Even if it was an available option, and it isn't, I wouldn't accept the lack of control, privacy and choice that a nursing home would inevitably entail.

It is unlikely I could accept home help as it exists in the UK today, I've had enough difficulty dealing with people I knew helping me when it was needed. Enough so I had them stop even though help was still needed.

I can't even get a social worker who will stay on task, if there is no contact for 28 days then I'm discharged or whatever term they are using this week. 28 days is not a long time for me.

I am probably not a typical PwME, but I to struggle to see how a nursing home or equivalent could possibly do more than keep someone with ME alive, at great cost, both financial and, more importantly, cost in the effect on health and QoL.

 

Exactly my thoughts. The cost is too great plus, how long they manage to keep the PwME alive while inflicting and torturing said person with their version of help is anyone’s guess.

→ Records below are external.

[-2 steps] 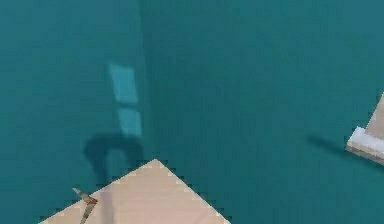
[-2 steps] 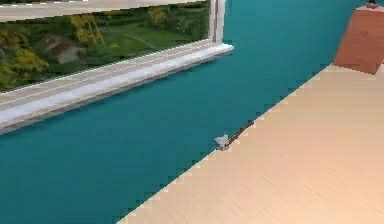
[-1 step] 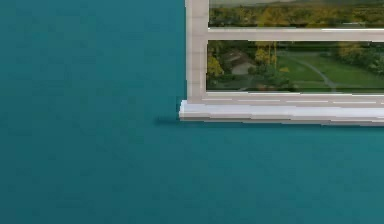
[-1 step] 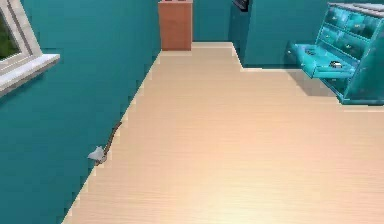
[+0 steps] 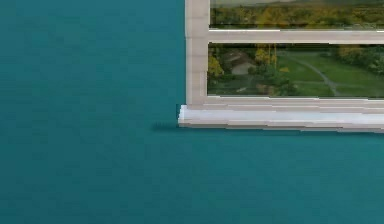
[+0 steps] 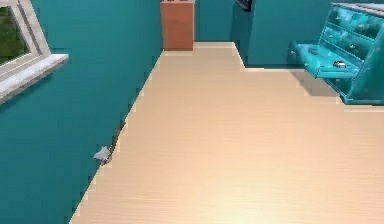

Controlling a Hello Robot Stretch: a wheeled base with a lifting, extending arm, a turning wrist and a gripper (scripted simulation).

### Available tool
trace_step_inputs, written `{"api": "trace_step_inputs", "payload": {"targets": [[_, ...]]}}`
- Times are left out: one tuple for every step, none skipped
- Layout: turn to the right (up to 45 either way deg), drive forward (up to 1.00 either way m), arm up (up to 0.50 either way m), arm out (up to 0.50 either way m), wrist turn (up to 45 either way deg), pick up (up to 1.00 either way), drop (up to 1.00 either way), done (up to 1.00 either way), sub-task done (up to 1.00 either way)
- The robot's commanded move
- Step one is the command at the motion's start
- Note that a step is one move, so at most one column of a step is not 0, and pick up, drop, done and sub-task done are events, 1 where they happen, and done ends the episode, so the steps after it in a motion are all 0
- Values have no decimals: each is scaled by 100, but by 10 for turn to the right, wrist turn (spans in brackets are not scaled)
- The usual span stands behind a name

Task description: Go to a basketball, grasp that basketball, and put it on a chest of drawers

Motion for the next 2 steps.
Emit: {"api": "trace_step_inputs", "payload": {"targets": [[-450,0,0,0,0,0,0,0,0],[-360,0,0,0,0,0,0,0,0]]}}
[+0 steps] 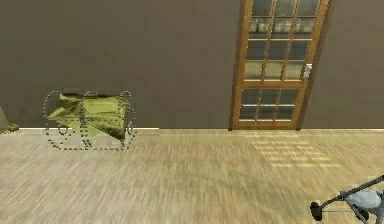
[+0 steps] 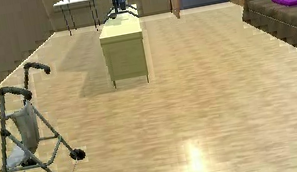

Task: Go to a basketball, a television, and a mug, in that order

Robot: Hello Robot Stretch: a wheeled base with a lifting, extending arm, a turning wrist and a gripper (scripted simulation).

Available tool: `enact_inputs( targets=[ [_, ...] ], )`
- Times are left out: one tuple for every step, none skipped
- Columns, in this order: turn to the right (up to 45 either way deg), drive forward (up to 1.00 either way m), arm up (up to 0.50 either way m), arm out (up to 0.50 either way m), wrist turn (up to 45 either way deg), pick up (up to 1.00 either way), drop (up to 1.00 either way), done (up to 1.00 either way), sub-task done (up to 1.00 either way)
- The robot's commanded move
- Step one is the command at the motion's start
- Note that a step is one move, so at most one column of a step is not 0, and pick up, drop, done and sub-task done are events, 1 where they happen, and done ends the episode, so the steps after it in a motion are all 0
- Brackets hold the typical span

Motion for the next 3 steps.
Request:
enact_inputs(
  targets=[
    [0.0, 0.20, 0.00, 0.00, 0.0, 0.00, 0.00, 0.00, 0.00],
    [-45.0, 0.00, 0.00, 0.00, 0.0, 0.00, 0.00, 0.00, 0.00],
    [-42.0, 0.00, 0.00, 0.00, 0.0, 0.00, 0.00, 0.00, 0.00]
  ],
)
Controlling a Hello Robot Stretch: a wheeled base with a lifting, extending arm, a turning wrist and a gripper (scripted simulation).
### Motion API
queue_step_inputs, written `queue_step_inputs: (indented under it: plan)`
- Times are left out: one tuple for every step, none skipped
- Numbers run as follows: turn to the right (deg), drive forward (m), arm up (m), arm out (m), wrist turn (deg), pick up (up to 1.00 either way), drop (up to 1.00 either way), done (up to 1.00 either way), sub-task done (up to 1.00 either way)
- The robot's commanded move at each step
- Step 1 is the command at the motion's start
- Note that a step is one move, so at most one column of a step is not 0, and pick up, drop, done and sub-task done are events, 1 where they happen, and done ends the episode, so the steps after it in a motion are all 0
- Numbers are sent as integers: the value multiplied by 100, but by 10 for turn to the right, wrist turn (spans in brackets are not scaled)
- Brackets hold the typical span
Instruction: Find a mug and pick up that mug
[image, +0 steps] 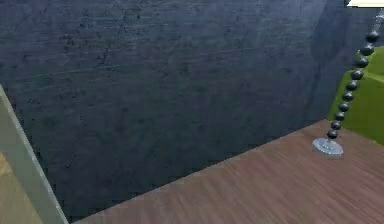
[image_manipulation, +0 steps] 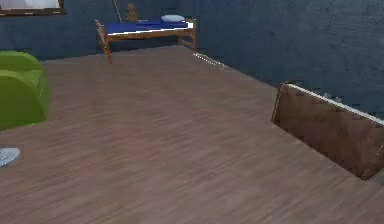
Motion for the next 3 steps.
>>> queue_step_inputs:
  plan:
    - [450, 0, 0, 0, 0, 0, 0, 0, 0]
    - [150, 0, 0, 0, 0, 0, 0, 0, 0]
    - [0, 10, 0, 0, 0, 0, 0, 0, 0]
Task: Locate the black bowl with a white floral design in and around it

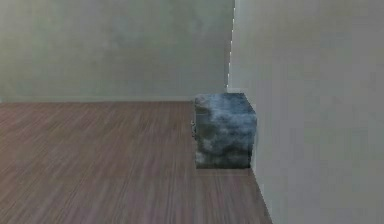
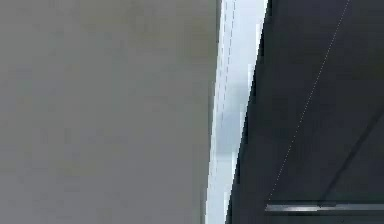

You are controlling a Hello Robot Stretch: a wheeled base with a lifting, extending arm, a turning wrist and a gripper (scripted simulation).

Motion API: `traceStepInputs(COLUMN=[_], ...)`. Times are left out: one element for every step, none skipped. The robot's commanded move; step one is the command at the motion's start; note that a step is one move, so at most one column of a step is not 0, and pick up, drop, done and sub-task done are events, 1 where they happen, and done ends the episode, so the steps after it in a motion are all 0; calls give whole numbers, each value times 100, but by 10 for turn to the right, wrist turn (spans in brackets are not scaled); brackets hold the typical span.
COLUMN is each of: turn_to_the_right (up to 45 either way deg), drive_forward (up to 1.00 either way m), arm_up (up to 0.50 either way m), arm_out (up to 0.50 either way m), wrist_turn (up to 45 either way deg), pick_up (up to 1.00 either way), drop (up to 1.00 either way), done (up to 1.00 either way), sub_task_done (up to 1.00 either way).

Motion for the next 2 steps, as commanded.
traceStepInputs(turn_to_the_right=[-450,-120], drive_forward=[0,0], arm_up=[0,0], arm_out=[0,0], wrist_turn=[0,0], pick_up=[0,0], drop=[0,0], done=[0,0], sub_task_done=[0,0])
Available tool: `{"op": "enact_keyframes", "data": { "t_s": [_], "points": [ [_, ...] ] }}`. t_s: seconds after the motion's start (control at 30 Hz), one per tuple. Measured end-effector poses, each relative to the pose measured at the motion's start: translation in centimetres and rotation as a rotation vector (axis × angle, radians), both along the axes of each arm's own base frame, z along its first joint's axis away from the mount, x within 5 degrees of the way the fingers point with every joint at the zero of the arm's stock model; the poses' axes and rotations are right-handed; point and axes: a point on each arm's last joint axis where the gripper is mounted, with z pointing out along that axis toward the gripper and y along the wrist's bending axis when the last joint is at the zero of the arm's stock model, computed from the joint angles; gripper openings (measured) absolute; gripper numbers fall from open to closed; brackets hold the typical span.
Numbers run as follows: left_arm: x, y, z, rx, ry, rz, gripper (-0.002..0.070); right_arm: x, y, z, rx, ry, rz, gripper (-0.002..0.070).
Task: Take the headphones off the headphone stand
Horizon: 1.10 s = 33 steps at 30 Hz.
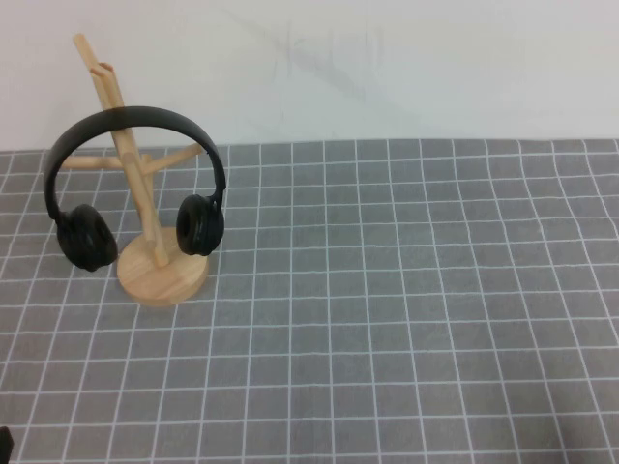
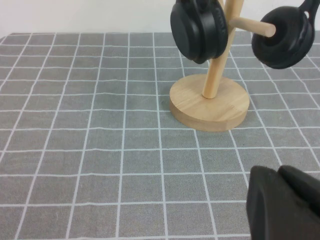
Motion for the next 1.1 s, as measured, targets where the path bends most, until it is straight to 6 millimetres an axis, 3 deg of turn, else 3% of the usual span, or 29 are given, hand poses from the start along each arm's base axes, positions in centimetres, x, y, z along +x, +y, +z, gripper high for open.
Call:
{"op": "enact_keyframes", "data": {
  "t_s": [1.1],
  "points": [
    [0.02, 0.06, 0.05, 0.016, -0.007, 0.002, -0.0004, 0.00, 0.00, 0.00, 0.000, 0.000, 0.000, -0.0007]
  ]
}}
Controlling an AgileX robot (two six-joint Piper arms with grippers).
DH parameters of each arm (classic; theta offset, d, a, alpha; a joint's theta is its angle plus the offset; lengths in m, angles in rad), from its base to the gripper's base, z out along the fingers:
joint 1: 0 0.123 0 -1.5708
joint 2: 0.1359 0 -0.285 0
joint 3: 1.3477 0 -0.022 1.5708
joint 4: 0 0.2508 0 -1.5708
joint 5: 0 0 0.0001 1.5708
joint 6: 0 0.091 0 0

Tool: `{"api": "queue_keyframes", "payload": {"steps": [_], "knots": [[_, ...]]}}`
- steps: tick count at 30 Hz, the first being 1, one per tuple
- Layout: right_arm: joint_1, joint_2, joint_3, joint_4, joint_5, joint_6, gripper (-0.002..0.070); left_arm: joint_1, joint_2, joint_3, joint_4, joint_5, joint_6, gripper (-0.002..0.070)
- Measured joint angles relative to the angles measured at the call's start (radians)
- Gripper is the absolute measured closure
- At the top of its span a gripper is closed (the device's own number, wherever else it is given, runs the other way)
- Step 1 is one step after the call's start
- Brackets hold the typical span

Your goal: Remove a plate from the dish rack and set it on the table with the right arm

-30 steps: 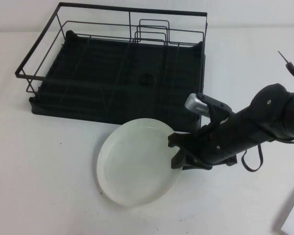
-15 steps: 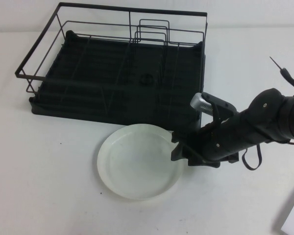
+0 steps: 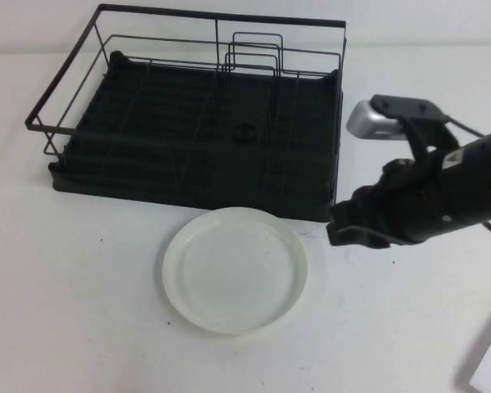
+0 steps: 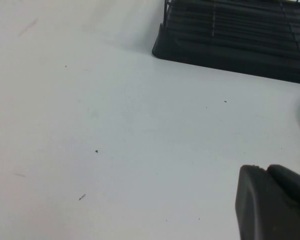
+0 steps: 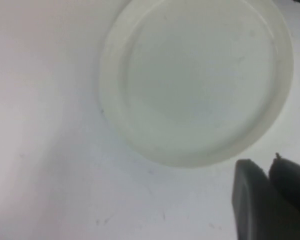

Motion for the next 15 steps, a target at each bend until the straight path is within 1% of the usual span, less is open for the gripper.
{"api": "queue_keyframes", "payload": {"steps": [2, 4, 8, 15], "knots": [[0.000, -0.084, 0.002, -0.048, 0.048, 0.000, 0.0657, 0.000, 0.000, 0.000, 0.000, 0.000, 0.000, 0.0680], [0.000, -0.154, 0.015, -0.113, 0.066, 0.010, 0.0677, 0.000, 0.000, 0.000, 0.000, 0.000, 0.000, 0.0680], [0.000, -0.292, 0.074, -0.222, 0.073, 0.044, 0.0690, 0.000, 0.000, 0.000, 0.000, 0.000, 0.000, 0.0680], [0.000, -0.513, 0.205, -0.243, 0.087, 0.049, 0.0694, 0.000, 0.000, 0.000, 0.000, 0.000, 0.000, 0.0680]]}}
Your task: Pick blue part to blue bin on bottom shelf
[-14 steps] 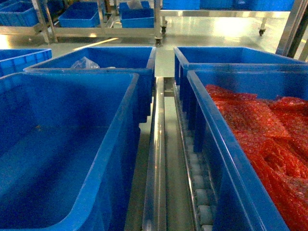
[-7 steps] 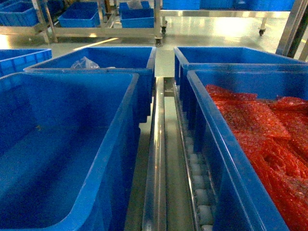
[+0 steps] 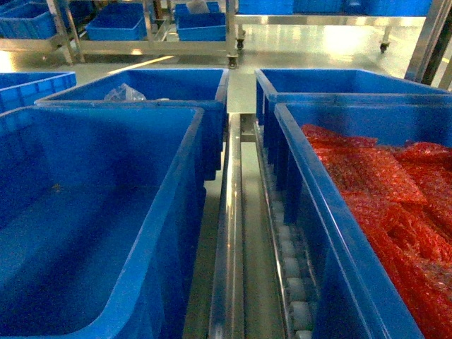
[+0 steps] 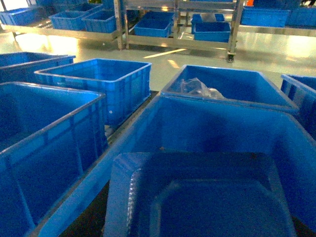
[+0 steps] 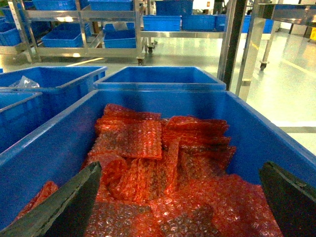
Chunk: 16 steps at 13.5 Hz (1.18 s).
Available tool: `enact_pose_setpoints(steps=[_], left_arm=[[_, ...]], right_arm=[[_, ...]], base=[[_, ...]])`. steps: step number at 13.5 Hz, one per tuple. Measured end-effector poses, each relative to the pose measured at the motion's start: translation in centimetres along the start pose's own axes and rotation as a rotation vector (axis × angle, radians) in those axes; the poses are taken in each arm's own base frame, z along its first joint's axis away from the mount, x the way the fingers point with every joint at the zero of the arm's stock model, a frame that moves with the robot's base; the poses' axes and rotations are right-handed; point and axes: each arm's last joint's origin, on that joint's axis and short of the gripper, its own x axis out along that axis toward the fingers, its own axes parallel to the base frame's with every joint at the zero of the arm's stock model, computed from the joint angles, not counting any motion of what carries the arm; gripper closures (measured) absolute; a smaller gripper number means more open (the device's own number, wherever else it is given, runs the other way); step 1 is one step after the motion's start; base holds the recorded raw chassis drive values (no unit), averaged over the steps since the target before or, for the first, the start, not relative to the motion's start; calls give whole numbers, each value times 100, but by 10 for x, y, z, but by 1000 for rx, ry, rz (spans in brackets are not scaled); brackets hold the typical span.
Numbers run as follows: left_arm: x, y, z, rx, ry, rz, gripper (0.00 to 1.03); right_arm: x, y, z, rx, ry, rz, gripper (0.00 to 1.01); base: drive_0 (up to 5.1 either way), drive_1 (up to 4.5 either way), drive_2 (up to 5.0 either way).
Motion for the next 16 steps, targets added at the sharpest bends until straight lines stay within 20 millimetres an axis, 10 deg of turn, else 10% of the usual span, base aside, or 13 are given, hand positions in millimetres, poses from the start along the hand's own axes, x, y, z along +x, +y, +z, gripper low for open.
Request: enact_pose_setpoints(steps=[10,15,16], left_arm=[[102,-69,7,76,-8,-151,60],[106,-74,1,76,26,-155,3],[106,-70,2,34,-37,-194,13]], right_arm=[[0,0,0,0,0,0,3],[0,0,0,0,0,0,3],[0,0,0,0,0,0,3]], base=[[0,0,0],[0,0,0],[0,0,0]])
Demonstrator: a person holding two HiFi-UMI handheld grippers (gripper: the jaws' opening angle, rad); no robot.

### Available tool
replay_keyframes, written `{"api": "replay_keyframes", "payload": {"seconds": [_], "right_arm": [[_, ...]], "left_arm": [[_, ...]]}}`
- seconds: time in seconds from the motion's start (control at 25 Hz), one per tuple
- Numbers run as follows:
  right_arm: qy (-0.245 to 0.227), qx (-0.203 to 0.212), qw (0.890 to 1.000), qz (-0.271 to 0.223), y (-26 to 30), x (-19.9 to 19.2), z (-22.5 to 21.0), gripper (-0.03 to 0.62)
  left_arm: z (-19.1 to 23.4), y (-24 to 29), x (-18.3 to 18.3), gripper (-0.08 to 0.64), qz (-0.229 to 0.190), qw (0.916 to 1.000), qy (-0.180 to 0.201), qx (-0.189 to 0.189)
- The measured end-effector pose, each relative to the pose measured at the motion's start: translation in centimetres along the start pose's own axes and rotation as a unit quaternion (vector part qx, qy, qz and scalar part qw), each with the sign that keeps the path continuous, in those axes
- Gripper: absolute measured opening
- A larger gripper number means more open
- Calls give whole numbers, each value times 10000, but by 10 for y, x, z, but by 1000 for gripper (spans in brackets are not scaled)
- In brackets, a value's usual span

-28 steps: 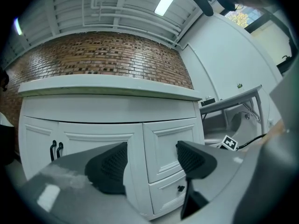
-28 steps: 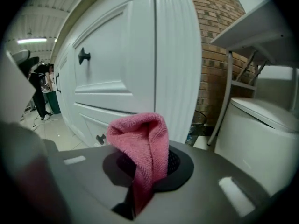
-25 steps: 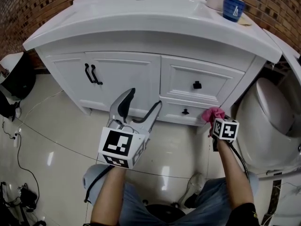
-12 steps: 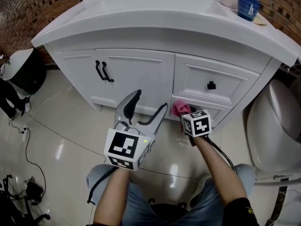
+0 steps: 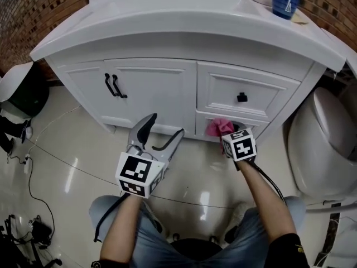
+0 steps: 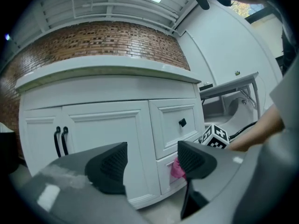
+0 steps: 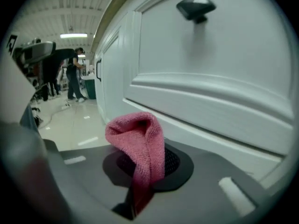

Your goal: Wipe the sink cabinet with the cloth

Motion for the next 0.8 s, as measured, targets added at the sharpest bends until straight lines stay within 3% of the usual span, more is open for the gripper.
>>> {"api": "replay_keyframes", "payload": {"seconds": [0.24, 0.44, 0.6, 0.72, 0.8], "right_arm": [[500, -1212, 9896, 596, -42, -63, -102, 39], [212, -1549, 9836, 898, -59, -80, -123, 40], [381, -1262, 9897, 561, -46, -60, -84, 40], [977, -440, 9942, 86, -27, -35, -23, 40], [1031, 81, 9946, -50, -12, -18, 16, 40]], "left_arm": [[-20, 4, -14, 341, 12, 9970, -50, -772], [-30, -1, 1, 341, -45, 9931, -153, -1164], [-22, -11, -10, 341, 34, 9959, -126, -899], [-22, -14, -6, 341, 35, 9967, -7, -811], [-22, -12, 4, 342, -120, 9964, -97, -828]]}}
Point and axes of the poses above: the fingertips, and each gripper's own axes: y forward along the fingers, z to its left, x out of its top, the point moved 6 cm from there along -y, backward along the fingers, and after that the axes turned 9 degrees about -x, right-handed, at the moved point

The potential for finding ourselves in this situation in the future haunts many of us.

 

> I'm really surprised this is not a much bigger issue in our community. To be honest, I feel like we're all sitting around waiting to finally win the treatment lottery when that's not going to happen for a long time. Yet people need much better management NOW.

this.

not to dispute the need for treatment, but this is one of those problems that are treated as if they do not exist, kind of like m.e. itself. to my knowledge we don't typically, or ever, demand services of officials. we don't even have an aids buddy network. we don't even have legislation like the ryan white act or the pidd act.

when you can't make or get food or clean, you ... CAN'T make or get food or clean.

can whitney dafoe cook breakfast, lunch and dinner? afawct, any pwme is only one exposure or unknown body event from becoming sicker, even if his or her course has been r/r or stable. the prevalence of housebound/bedridden is not trivial. some have been rejected their whole lives by their families. why? because sick.

we don't even have the NON-housebound/bedridden services hiv/aids has. http://www.nytimes.com/1997/11/12/us/new-challenge-to-idea-that-aids-is-special.html . an online discussion among pwhiv did not dispute anything in this article, and instead seemed to hope that somebody would bring those services to every disease, iirc.

so they were hoping for pw-non-hiv/aids-diseases.

hope is always advised, so it must be delicious.

bedridden pwme get to have hope for breakfast, lunch, and dinner, not made, not brought.

hope cleans the mold and dust that make them significantly sicker. hope picks up prescriptions. hope changes air filters. hope clears up life-threatening bureaucratic problems. hope gets teeth fixed before the infection hits the root. hope gets you all the non-medical and medical services and professionals you need. got an immune comorbidity? dial up hope, who will get it fixed.

can't dial because you can't lift your arms or talk? no problem, hope will do that for you.

 

So well put and true, this almost made me cry. The only reason i didn’t shed a tear is because i don’t have the energy to produce one right now.

We need these bullet pointed and posterized

 

I don't know if I have much company in my demands, but I regularly do this. I talk about accessible housing, housing for those with extremely low income (accessible housing for those with extremely low income), home medical services, physician education, accessible medical care, anything else I can think of, or see someone saying they need but can't get.

Temporary homeless shelters for ill/disabled people is also a need. If people need to flee abuse, there's nowhere to go.